* What you need to do *
Transcribe the data exactly, omitting whatever pictures it holds.

* Given material *
________________

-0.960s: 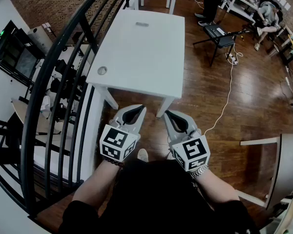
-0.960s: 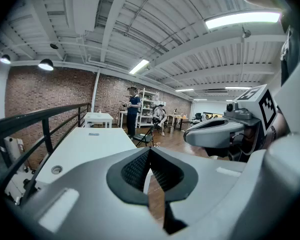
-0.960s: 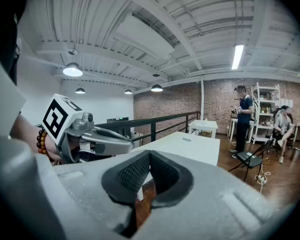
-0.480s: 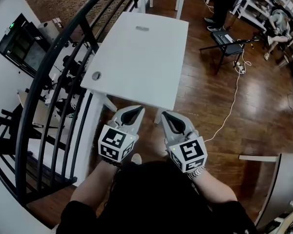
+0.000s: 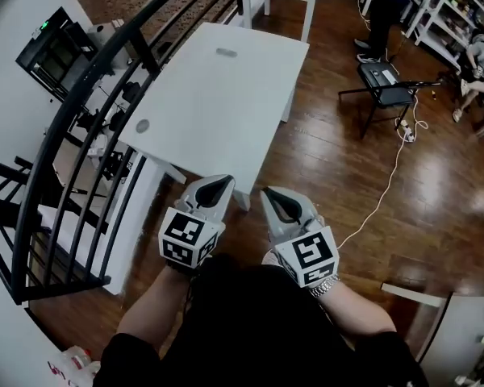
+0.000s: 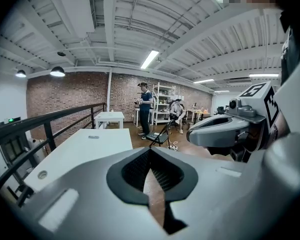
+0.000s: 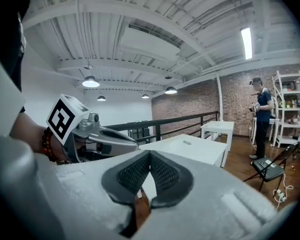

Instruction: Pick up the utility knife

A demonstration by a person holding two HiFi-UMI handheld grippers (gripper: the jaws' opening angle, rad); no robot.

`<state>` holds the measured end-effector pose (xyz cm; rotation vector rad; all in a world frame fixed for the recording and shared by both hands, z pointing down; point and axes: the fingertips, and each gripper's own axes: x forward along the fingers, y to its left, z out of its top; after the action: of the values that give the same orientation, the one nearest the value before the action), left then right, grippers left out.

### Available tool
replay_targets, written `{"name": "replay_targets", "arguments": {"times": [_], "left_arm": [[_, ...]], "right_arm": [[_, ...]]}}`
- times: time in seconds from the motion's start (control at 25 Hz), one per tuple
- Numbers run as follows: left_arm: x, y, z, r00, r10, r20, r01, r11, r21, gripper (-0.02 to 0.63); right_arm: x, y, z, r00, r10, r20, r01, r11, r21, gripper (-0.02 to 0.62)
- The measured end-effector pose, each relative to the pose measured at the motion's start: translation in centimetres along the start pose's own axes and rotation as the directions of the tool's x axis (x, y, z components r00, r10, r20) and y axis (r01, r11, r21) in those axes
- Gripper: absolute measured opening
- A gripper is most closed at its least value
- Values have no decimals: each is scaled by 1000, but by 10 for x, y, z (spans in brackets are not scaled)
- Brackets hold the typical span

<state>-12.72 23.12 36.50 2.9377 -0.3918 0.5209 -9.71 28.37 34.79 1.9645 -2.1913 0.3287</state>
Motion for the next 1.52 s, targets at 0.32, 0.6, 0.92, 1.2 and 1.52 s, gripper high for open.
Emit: {"name": "replay_targets", "arguments": {"times": [0.32, 0.6, 0.92, 1.2, 1.52], "left_arm": [[48, -10, 18, 999, 30, -11, -30, 999, 19, 17], [100, 18, 26, 999, 33, 7, -33, 999, -13, 17], [150, 86, 48, 997, 61, 41, -58, 996, -71, 17], [178, 119, 56, 997, 78, 30, -74, 992, -104, 17], [222, 142, 72, 985, 173, 13, -170, 978, -124, 17]], "right_arm": [[-2, -59, 3, 1000, 18, 11, -18, 1000, 3, -8], [36, -101, 10, 1000, 30, -9, -30, 999, -23, -8], [111, -142, 34, 996, 60, -62, -65, 995, -76, -8], [160, -163, 45, 990, 103, -100, -112, 990, -87, -8], [194, -209, 43, 971, 206, -118, -215, 974, -74, -8]]}}
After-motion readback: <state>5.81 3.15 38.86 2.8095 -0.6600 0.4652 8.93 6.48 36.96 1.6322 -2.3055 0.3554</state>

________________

* Answer space *
-0.960s: 
-0.960s: 
-0.960s: 
-0.480s: 
+0.000s: 
+0.000s: 
+0.000s: 

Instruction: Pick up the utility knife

A demonstration by a person holding two HiFi-UMI handheld grippers (gripper: the jaws' opening angle, rad); no robot.

`<state>` holds the measured end-effector pose (xyz cm; rotation vector rad; all in a world frame fixed for the recording and shared by both hands, z pointing down; point and axes: the fingertips, and each gripper's own axes: x forward along the fingers, y to its left, z out of its top; after the action: of the values that give the same orientation, the one nearest the value before the action), left then right, grippers left out.

### Available tool
replay_targets, written `{"name": "replay_targets", "arguments": {"times": [_], "left_arm": [[_, ...]], "right_arm": [[_, ...]]}}`
- times: time in seconds from the motion's start (control at 25 Hz), one per tuple
- Numbers run as follows: left_arm: x, y, z, r00, r10, r20, r01, r11, r21, gripper (-0.02 to 0.63); right_arm: x, y, z, r00, r10, r20, r01, r11, r21, gripper (-0.02 to 0.62)
- The measured end-effector pose, each relative to the pose measured at the motion's start: translation in centimetres along the start pose's own axes and rotation as the directions of the tool's x axis (x, y, z components r00, r10, r20) and y axis (r01, r11, r21) in those axes
- Gripper: absolute measured opening
- A gripper is most closed at its least value
- Values have no decimals: each is scaled by 1000, but by 10 for x, y, z (spans in brackets are not scaled)
- Brackets hold the typical span

<state>-12.72 23.12 36.50 2.9377 -0.3918 0.5209 -9.71 28.37 34.79 1.9645 -2.1913 0.3287</state>
Motion for the next 1.52 s, targets at 0.32, 0.6, 0.92, 1.2 and 1.52 s, gripper high for open.
Emit: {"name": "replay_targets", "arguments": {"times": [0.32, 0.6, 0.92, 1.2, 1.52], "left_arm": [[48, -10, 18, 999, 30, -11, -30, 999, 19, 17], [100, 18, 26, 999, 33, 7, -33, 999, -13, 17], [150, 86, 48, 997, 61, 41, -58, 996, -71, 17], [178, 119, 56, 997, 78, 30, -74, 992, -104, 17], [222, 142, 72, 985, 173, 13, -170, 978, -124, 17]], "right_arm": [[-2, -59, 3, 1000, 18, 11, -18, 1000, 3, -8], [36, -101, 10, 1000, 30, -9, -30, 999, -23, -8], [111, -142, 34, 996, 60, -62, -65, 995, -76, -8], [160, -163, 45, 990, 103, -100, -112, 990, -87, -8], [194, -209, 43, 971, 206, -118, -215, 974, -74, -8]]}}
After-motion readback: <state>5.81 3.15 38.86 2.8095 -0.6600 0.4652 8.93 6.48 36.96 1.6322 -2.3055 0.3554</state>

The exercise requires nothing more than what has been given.